ODEM ist daher ein treffender Titel des gemeinsam konzipierten offenen

Arbeitszyklus. Denn Odem, das ist die Luft, der Hauch, der Atem, das Pneuma,

ja das Wesen des Menschen. Dazu in der christlichen Rezeption der

amibivalente Blick auf das Gegenüber, das Fleisch - einerseits Sitz der Triebe,

der Sünde, aber auch Metapher für die ursprüngliche Unschuld, man denke

an „das nackte Fleisch“ von Adam und Eva vor dem Sündenfall.

In diese hermeneutische Tradition hinein spricht Finja Sander mit ihrem Körper -

immer in Anwesenheit der großformatigen Papiertafeln von Daniel M.E. Schaal.

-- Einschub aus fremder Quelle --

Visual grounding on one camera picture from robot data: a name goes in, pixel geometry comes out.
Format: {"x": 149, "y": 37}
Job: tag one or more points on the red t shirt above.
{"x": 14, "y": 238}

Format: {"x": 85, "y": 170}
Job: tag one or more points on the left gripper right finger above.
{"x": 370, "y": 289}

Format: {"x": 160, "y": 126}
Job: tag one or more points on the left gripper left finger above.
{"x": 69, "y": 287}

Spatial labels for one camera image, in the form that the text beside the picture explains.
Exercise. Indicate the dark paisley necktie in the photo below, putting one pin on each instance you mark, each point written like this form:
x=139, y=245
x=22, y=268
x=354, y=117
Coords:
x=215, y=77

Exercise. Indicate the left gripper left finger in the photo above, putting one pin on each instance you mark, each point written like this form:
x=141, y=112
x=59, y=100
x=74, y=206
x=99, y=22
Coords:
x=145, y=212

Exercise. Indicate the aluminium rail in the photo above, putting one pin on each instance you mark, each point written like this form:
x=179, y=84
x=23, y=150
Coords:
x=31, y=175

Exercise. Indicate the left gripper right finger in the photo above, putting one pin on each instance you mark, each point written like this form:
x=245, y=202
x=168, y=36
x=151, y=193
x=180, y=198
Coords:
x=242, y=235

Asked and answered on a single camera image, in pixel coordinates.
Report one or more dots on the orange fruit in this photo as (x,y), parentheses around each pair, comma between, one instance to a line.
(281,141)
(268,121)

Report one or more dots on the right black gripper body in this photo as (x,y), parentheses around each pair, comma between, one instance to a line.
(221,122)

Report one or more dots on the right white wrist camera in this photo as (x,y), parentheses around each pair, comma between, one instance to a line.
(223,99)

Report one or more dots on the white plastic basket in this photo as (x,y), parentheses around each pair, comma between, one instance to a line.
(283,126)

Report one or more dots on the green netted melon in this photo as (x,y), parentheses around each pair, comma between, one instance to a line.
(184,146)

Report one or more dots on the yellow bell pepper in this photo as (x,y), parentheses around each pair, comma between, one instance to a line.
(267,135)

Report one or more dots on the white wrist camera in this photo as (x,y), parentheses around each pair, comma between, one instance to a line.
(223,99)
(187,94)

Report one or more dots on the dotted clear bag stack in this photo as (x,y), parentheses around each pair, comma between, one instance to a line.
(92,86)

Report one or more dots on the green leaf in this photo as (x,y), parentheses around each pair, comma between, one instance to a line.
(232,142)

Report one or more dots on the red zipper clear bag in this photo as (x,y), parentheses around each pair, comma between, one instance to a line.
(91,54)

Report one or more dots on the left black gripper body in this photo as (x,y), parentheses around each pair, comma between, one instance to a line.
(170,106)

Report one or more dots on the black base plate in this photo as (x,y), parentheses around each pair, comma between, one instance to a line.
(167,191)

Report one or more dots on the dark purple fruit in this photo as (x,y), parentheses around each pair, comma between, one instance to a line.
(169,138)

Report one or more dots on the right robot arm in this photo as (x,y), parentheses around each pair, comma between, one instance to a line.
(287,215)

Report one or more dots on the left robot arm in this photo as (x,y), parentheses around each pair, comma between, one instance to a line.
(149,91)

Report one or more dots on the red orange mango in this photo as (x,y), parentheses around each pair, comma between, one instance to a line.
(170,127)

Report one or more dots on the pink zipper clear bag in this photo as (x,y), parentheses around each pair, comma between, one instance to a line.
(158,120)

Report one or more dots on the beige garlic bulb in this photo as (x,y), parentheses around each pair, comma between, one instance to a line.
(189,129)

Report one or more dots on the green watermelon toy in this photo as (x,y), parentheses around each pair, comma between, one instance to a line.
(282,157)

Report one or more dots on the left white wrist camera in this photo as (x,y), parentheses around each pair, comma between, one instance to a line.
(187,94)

Es ist daher geradezu konsequent, wenn die beiden Künstler*Innen ihre

gemeinsamen Unternehmungen auch in sakralen Räumen, in Kirchen

geschehen lassen. Sicherlich grenzt es für viele Betrachter an Blasphemie, wenn die Künstlerin ihr nacktes Fleisch sogar hier inszeniert. Aber egal wo; es ist immer der

Verzicht auf (Ver-) Kleidung, der den Betrachter unmittelbar mit seinen ganz

eigenen Projektionen konfrontiert. Nichts „Objektives“, sondern allein der

begrenzte Blick jedes Einzelnen durch die Brille der jeweils „erlernten“

sexuellen, sozio-kulturellen, historischen, moralischen Muster spiegelt sich

hier wider. Wer das erkennt, kann frei werden für jenes „Ecce homo! (...)"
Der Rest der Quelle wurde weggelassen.